Task
Copy out the data exactly as it appears, without a single image.

Data shown
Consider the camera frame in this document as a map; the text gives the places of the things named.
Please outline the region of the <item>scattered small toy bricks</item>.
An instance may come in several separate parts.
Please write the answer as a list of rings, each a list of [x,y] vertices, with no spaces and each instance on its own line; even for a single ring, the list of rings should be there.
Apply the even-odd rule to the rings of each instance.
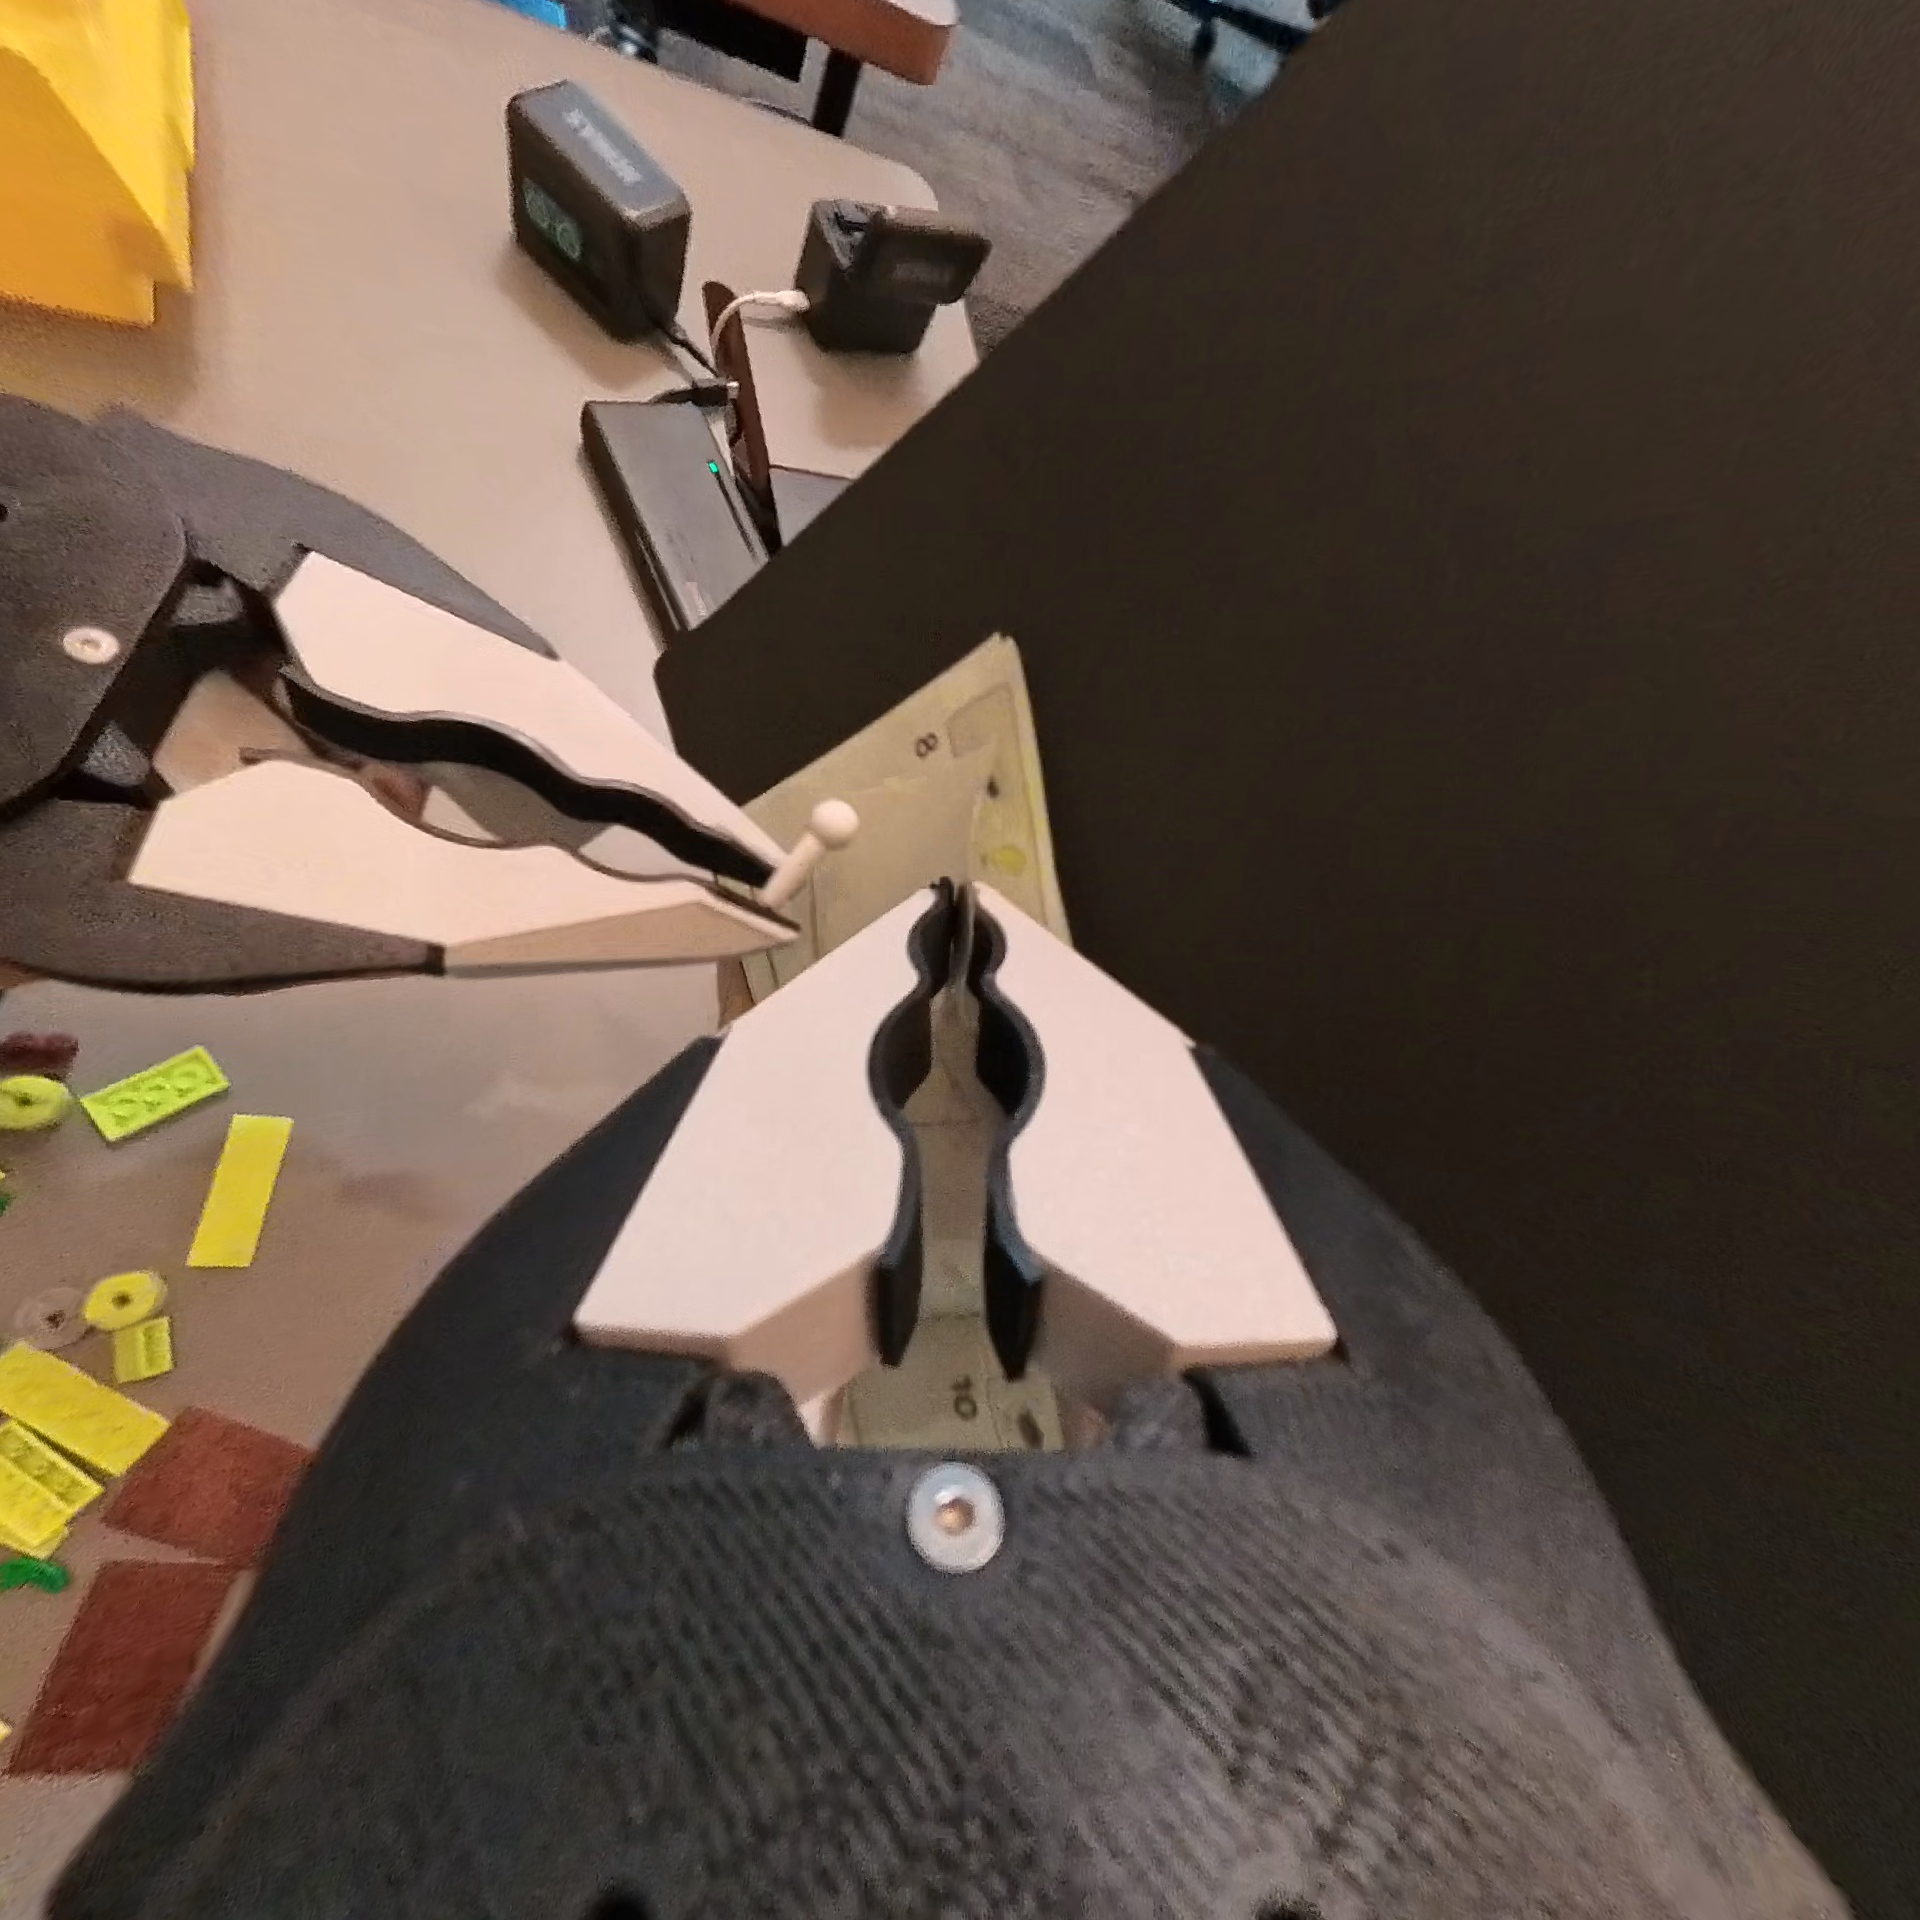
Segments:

Output of the task
Consider the camera frame in this document as a map; the text gives the places of the things named.
Please outline the region of the <item>scattered small toy bricks</item>.
An instance may come in several separate parts.
Please write the answer as a list of rings, each a list of [x,y] vertices, with no spaces and each instance on its own line; even for a single ring, the list of rings should be there.
Apply the even-odd rule to the rings of each instance.
Segments:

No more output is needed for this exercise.